Norrgård MA, Mannervik B
J. Mol. Biol. 412 (1) 111-120 [2011-09-09; online 2011-08-09]
The substrate-binding H-site of human glutathione transferase (GST) M2-2 was subjected to iterative saturation mutagenesis in order to obtain an efficient enzyme with the novel epoxide substrate indene 1,2-oxide. Residues 10, 116, and 210 were targeted, and the activities with the alternative substrates, benzyl isothiocyanate and the prodrug azathioprine, undergoing divergent chemical reactions were monitored for comparison. In general, increased activities were found when the smaller residues Gly, Ser, and Ala replaced the original Thr210. The most active mutant T210G was further mutated at position 116, but no mutant showed enhanced catalytic activity. However, saturation mutagenesis of position 10 identified one double mutant T210G/I10C with 100-fold higher specific activity with indene 1,2-oxide than wild-type GST M2-2. This enhanced epoxide activity of 50 μmol min(-1) mg(-1) resulted primarily from an increased k(cat) value (70 s(-1)). The specific activity is 24-fold higher than that of wild-type GST M1-1, which is otherwise the most proficient GST enzyme with epoxide substrates. A second double mutant T210G/I10W displayed 30-fold increased activity with azathioprine, 0.56 μmol min(-1) mg(-1). In both double mutants, the replacement of Ile10 led to narrowed acceptance of alternative substrates.

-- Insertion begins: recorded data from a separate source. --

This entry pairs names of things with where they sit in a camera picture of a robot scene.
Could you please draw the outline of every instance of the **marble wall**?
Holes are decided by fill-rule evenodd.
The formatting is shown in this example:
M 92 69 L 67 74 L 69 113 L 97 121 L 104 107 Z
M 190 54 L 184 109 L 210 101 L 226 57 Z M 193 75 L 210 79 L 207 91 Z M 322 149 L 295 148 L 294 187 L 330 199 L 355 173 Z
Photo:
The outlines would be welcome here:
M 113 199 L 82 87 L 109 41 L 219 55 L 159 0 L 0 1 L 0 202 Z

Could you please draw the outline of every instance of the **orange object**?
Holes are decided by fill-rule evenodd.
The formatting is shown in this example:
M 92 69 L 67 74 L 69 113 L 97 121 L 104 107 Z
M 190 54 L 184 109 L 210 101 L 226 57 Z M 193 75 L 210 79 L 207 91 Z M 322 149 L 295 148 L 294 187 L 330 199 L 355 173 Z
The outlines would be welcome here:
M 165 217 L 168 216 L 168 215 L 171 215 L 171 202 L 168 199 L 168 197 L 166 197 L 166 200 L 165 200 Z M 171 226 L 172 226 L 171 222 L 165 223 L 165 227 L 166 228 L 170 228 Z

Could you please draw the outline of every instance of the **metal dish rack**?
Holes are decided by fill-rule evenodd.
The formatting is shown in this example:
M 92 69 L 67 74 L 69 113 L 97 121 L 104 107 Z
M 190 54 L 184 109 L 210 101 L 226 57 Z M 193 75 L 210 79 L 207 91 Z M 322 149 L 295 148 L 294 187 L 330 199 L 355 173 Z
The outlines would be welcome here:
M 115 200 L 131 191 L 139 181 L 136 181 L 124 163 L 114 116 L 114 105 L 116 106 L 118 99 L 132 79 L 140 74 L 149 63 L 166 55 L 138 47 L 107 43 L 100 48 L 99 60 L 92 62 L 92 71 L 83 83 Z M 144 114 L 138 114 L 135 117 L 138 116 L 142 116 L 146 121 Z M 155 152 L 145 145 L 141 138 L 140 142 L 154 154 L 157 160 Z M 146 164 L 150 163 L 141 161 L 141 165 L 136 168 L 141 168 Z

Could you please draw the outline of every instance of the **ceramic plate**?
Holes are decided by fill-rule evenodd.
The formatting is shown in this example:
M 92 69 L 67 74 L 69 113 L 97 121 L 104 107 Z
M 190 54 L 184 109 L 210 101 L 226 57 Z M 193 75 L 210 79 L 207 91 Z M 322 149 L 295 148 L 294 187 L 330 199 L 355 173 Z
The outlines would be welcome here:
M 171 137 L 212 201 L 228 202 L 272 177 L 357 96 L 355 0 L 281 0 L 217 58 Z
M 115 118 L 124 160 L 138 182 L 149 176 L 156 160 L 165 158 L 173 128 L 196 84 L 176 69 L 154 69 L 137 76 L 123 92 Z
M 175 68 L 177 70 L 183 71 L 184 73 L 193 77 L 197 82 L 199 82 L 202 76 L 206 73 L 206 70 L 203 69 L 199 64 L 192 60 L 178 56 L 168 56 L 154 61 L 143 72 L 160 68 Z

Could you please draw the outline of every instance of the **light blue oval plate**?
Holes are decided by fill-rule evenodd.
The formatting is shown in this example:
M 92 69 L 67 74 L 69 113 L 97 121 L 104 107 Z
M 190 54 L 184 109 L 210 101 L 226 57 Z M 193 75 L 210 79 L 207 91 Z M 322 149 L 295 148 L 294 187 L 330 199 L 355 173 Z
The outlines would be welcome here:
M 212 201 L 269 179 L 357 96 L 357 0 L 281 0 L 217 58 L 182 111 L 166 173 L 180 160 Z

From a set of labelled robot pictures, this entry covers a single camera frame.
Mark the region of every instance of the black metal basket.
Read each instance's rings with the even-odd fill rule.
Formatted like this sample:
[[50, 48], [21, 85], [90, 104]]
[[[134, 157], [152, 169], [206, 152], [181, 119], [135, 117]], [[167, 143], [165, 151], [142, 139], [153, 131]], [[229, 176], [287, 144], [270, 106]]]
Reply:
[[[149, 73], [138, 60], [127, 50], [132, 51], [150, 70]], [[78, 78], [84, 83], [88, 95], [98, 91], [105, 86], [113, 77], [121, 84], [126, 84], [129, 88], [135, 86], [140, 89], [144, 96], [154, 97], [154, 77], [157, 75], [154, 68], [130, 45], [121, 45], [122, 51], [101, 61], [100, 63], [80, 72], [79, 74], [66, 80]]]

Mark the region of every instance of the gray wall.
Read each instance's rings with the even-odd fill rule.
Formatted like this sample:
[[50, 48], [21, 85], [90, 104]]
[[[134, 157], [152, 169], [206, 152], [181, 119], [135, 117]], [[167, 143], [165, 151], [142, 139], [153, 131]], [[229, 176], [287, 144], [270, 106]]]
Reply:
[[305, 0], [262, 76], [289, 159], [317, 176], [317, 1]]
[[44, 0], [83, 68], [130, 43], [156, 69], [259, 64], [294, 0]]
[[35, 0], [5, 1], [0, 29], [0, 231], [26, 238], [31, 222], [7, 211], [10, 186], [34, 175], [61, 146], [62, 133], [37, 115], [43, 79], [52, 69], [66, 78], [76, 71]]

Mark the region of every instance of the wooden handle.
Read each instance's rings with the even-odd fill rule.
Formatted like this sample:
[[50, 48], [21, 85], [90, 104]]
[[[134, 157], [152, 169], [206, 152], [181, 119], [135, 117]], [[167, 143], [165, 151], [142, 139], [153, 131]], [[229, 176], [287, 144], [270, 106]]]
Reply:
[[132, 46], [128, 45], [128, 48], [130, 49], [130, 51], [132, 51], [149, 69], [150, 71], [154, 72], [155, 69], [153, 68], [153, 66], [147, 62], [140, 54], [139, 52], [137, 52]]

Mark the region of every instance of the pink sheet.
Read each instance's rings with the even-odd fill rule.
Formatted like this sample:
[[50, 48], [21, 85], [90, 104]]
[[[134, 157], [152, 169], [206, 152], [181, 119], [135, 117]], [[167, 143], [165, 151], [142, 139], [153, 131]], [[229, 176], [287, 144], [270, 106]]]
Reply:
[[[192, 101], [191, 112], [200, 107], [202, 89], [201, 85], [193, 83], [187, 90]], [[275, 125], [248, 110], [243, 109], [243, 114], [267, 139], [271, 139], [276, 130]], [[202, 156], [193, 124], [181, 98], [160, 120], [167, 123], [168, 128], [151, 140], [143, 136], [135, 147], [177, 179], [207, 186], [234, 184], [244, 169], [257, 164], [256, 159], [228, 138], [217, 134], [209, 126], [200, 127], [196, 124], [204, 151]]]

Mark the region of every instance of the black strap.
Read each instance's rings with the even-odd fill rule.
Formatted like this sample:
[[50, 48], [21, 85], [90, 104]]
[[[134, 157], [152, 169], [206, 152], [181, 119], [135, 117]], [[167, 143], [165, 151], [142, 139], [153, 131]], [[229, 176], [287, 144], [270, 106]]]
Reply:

Ile10 is evolutionarily conserved in related class Mu GSTs. Conservation usually indicates preservation of a particular function, and in the Mu class, it would appear that the conserved Ile10 is not necessary to maintain catalytic functions but to prevent loss of broad substrate acceptance. In summary, our data underscore the facile transition between alternative substrate selectivity profiles in GSTs by a few mutations.